▶ **Try it**
If a line in the listing below includes the word "instance", pick it out.

(Recorded data begins)

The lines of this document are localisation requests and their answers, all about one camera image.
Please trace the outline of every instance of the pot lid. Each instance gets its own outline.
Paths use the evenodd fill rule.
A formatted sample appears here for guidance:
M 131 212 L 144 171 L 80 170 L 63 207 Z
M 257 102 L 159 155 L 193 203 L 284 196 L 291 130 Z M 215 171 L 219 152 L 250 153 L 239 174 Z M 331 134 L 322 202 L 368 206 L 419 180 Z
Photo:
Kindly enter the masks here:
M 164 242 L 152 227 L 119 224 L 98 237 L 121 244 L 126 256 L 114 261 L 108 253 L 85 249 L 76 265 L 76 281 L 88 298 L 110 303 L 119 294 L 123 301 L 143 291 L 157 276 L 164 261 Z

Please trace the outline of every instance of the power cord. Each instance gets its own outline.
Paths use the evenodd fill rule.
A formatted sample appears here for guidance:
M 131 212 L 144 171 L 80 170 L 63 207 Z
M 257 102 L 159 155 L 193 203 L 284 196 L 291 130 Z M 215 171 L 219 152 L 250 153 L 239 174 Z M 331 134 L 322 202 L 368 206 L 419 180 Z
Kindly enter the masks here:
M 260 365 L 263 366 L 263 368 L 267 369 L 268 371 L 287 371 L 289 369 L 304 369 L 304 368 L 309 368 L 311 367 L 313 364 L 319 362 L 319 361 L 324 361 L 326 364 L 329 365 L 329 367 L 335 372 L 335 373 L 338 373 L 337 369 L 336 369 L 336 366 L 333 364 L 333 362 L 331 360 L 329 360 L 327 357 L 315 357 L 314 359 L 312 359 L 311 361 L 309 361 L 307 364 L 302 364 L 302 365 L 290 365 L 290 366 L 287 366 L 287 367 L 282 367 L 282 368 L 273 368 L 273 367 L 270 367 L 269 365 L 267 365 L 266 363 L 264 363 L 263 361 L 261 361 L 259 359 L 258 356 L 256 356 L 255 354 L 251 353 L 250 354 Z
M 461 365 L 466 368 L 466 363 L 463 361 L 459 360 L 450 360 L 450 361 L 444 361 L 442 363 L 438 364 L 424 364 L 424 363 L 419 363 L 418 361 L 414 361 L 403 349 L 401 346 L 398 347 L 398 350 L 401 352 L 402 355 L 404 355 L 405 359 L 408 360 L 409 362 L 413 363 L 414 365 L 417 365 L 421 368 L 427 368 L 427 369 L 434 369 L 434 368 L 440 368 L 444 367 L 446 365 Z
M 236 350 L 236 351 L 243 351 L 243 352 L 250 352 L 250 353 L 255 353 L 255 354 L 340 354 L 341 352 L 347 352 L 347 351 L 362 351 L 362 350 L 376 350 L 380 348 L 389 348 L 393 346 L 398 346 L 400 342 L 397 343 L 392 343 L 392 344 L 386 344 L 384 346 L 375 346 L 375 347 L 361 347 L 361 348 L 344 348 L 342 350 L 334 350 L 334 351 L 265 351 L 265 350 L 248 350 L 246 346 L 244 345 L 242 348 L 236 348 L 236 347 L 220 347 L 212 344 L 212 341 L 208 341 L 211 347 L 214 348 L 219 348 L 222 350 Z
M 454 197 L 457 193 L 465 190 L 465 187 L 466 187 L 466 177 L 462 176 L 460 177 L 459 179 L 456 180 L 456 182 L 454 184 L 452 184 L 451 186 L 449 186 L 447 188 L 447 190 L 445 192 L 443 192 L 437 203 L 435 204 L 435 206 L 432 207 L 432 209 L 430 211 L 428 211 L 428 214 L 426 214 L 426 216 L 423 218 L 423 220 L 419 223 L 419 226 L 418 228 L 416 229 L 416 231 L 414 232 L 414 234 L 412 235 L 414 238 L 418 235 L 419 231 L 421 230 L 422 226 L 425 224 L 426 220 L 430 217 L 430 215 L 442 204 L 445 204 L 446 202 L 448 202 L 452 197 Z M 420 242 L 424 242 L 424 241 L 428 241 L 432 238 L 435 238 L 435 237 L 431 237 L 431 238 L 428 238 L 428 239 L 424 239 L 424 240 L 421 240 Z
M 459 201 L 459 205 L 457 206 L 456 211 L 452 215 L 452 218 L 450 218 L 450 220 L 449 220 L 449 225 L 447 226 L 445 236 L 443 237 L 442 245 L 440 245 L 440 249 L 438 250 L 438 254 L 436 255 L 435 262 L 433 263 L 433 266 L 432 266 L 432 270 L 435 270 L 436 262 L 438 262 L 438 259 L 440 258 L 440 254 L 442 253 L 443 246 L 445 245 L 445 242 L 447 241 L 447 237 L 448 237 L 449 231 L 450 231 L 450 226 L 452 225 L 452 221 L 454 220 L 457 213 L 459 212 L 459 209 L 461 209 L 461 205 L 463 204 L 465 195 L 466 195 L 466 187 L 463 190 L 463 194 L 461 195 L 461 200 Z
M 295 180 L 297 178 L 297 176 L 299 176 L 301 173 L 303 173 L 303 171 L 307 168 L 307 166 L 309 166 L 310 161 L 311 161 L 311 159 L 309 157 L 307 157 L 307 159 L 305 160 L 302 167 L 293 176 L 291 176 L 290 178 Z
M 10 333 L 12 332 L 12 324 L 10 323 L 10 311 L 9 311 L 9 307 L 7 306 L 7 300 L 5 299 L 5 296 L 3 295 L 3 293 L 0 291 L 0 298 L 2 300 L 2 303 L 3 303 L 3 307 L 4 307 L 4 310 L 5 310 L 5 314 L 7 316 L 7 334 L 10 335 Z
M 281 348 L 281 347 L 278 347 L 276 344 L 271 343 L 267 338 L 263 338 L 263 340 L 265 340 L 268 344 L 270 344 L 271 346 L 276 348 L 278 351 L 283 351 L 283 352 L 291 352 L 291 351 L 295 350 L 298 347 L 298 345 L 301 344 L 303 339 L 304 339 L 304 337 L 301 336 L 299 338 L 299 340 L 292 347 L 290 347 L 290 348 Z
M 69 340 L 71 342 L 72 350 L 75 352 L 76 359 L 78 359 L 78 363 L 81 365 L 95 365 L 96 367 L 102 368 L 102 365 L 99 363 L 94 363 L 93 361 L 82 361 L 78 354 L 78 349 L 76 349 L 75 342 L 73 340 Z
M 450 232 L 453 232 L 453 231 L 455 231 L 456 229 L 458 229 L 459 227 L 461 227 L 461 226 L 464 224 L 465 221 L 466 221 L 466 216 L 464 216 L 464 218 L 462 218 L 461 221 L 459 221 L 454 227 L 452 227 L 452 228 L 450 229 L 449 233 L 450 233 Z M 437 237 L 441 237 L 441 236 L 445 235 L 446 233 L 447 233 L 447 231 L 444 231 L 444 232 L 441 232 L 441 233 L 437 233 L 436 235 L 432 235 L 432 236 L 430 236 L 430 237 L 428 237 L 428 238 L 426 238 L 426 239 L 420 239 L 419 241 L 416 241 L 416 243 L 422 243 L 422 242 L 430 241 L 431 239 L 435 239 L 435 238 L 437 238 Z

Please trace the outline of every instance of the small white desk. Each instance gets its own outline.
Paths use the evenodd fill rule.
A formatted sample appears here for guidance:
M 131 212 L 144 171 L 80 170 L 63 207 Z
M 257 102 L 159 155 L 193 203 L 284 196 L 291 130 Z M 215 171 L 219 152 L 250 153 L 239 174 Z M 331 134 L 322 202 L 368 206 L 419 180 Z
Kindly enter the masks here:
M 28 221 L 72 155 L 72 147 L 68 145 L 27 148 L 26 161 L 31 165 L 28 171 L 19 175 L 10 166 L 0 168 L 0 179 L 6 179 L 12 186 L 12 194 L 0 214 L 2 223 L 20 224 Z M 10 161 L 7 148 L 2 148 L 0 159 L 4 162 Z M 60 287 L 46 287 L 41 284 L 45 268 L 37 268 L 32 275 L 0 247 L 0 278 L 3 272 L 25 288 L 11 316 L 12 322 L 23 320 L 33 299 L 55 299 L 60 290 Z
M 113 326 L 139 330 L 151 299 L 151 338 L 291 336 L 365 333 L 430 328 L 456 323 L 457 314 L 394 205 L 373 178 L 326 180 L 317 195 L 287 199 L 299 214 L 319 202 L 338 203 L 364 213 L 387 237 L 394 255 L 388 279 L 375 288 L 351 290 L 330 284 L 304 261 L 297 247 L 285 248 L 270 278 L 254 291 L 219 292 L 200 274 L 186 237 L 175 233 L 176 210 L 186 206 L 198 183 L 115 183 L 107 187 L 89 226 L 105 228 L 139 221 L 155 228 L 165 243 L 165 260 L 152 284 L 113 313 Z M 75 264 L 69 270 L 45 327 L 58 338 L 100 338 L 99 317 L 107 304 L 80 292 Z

(Recorded data ends)

▶ **Result**
Please trace the outline of every instance of the pot lid. Each instance gets its own outline.
Please trace the outline of every instance of the power cord. Each instance gets its own outline.
Please trace the outline of every instance of the small white desk. Each instance gets its own outline.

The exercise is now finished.